Why put it in the paper the first place make everybody think your dead and had them fool in the first place never will understand u anymore
Love DAC, I've seen him about 10 times, every show is different, some better than others lol......but each one is a cool experience, Long live Outlaw country
Liquor was the only love I'd known...sing it david Allan coe
My baby momma split a few years ago she wonted to come back six month later I let my man DAC let her know how I felt about it all no crap to the point I love it country at its best
Bad a** son of a b**ch (cowboy up)
I love David Allan Coe
Hell ya it is
That new stuff is crap this is the good stuff
There's not to much real singers today, and that's true for all genres
No other music has more feeling and heart then country music, and no other singer then DAC. He sings the story of my life, his best song is I still sing the old songs
Rate x song
On of my favorite singer/songw r i t e r s
I love all of your songs:-) :-) :-) :-) :-) :-)
This freaked me out this isn't fake apparently if you copy and paste this in 10 comments in 10 minutes you'll have the best day of your life tomorrow you will either be kissed it asked out if you break this chain you'll see a little girl in your room tonite in the next four minutes someone will say I love you or I'm sorry
Well I was drunk, the day my mom got out of prison, and I went to pick her up in the rain, but before I got to my pick up truck, she got run over my a damn old train... So I'll hang around as long as you will let me, and I never minded standing in the rain, but you never even called me by my name!

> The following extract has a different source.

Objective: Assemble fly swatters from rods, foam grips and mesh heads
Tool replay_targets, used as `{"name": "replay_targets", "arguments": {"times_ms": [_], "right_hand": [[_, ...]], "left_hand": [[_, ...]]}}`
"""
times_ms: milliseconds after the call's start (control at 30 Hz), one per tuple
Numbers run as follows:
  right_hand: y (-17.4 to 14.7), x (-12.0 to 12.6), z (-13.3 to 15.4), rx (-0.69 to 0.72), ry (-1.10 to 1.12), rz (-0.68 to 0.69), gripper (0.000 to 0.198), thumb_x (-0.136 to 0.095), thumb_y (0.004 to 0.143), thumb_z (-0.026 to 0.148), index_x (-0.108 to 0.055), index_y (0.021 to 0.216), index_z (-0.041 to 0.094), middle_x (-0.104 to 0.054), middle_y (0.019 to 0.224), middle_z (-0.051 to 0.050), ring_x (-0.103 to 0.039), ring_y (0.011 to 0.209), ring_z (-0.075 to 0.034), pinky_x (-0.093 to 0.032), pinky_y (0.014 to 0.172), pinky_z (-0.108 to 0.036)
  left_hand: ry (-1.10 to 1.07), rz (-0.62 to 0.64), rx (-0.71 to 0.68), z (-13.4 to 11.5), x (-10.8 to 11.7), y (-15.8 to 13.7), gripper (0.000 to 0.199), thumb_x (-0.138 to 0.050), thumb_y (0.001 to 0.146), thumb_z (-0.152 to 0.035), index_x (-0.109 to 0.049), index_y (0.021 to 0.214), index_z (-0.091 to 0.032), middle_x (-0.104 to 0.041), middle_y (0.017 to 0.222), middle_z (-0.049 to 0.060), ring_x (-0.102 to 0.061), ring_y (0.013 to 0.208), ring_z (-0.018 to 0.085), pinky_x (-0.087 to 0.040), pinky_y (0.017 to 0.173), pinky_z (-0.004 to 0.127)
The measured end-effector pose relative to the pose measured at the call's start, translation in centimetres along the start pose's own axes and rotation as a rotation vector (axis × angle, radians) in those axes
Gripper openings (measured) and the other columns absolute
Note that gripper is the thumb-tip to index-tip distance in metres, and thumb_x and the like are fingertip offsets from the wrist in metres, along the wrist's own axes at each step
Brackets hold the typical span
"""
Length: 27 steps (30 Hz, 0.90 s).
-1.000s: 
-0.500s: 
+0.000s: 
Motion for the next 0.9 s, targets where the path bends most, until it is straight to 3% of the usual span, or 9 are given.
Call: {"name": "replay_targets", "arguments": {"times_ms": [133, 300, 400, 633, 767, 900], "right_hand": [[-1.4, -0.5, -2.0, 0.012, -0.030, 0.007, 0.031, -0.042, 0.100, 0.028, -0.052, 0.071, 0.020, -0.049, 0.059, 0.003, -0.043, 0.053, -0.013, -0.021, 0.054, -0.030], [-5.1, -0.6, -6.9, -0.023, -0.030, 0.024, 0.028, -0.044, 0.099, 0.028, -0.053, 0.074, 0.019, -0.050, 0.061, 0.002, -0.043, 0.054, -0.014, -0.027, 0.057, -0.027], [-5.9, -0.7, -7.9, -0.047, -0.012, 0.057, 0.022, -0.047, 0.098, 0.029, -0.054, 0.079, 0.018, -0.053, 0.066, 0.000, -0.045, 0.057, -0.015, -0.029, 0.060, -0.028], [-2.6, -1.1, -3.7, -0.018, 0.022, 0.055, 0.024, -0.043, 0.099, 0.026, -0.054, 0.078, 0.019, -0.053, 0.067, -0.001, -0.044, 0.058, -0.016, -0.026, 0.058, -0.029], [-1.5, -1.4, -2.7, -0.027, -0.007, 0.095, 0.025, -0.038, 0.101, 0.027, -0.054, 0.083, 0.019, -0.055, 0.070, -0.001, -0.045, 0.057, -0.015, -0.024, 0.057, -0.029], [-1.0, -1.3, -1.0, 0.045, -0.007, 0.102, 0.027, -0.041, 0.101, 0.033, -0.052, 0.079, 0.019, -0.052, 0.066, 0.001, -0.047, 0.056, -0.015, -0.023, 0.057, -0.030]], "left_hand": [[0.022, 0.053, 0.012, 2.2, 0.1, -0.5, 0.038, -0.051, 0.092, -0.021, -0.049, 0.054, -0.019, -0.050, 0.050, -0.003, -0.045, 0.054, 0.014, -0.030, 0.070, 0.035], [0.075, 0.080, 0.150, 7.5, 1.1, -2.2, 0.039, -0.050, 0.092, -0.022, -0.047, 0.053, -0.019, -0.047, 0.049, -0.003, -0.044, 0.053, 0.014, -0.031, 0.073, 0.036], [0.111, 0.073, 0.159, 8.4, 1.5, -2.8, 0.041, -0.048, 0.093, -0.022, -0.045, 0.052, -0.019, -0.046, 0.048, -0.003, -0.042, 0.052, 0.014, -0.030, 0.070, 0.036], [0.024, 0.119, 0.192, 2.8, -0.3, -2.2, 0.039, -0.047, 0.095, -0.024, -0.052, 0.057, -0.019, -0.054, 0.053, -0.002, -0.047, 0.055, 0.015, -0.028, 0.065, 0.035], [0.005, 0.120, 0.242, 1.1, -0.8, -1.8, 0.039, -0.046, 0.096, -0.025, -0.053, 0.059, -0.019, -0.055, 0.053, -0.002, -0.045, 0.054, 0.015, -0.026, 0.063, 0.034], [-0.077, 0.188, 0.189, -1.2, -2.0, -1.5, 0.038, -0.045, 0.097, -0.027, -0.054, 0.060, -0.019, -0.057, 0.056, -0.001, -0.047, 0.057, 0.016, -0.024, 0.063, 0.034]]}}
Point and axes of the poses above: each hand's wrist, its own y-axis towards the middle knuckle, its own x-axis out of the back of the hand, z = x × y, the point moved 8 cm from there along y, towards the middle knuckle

singin bout my sister,,,,ok , , , l o v e it
Been cracking my 3 kiddos up w/the lyrics from "the perfect country western song" looking back, it truly was brother!
He'll yea
desiree.whee l e r
just saw him at Iron Horse in Daytona this year, still rocking!!!!
Great music
Love DAC, hes one of the last of the real country singers! Compass Point & I've got something to say are both fantastic albums that should be added here...
Well said charlieboysd a d
Absolutely they founded the way Country, real country music should be. It's seems to be drifting off,but hopefully it'll make it'll way back...
Some of the most real and true COUNTRY music you'll ever hear, back when it was music and not this pop sh¡t, glad to have grown up on the greats
Bad a**
I'm thirteen and I've been listening to DAC for a while prolly since I was 8.
We love Him in Houston Tx.
@rickj1967 N*gger f*cker?
what is the name of the song i kissed the lips that had a big black dick in it
Alkie --- if that ain't country
1980 - Atlanta Internationa l Speedway - Willie Nelson's 4th of July Party. I was partying in the infield, and DAC parachuted down to the stage beside Waylon. So THRILLING!!! !
Backed up David Allen in a fight in Norman Oklahoma after a concert in the late 70's. If that ain't country I will kiss your a**. bikers, cowboys, and hippies we were all there.
If he ain't country n freedom what is lolmao yahs 123 UAHUYAH
Coe always makes me feel at home
charlieboysd a d
@drunkpunk29 3 8 , Can't blame white folk being racists the way the black folk think we owe them something, I think they can't be satisfied no matter what we do for f**k EM All!
To all those haters calling him racist that's Mr.Coe to you.
hey nick its a time when people were real.... bet !

REAL country, why does everybody like all these baseball hat wearing pop country stars? I don't get it?..
George Jones
What salt said
Love dac hes a beast
robertsavage 8 3 0 8
David Allen Coe racist ???¡ listen to some rap music. Ain't nothing but n**ga this & n**ga that & a couple more n**gas thrown in. WTF???!!!!! Get real people
It doesnt mention his death because he is still alive retard
Outstanding! Glad to know there's still real MEN out there. all I see are a bunch of trendy,metro sexual ,brainwashed sissy boys and the girls who like them.
I'll be damned if we will ever be silenced or taken over....not with out a fight!
Thank you D.A.C.
Cheers from Texas
Love the lyrics. Great song!!!
C*m stains on the pillow. Awesome song!!!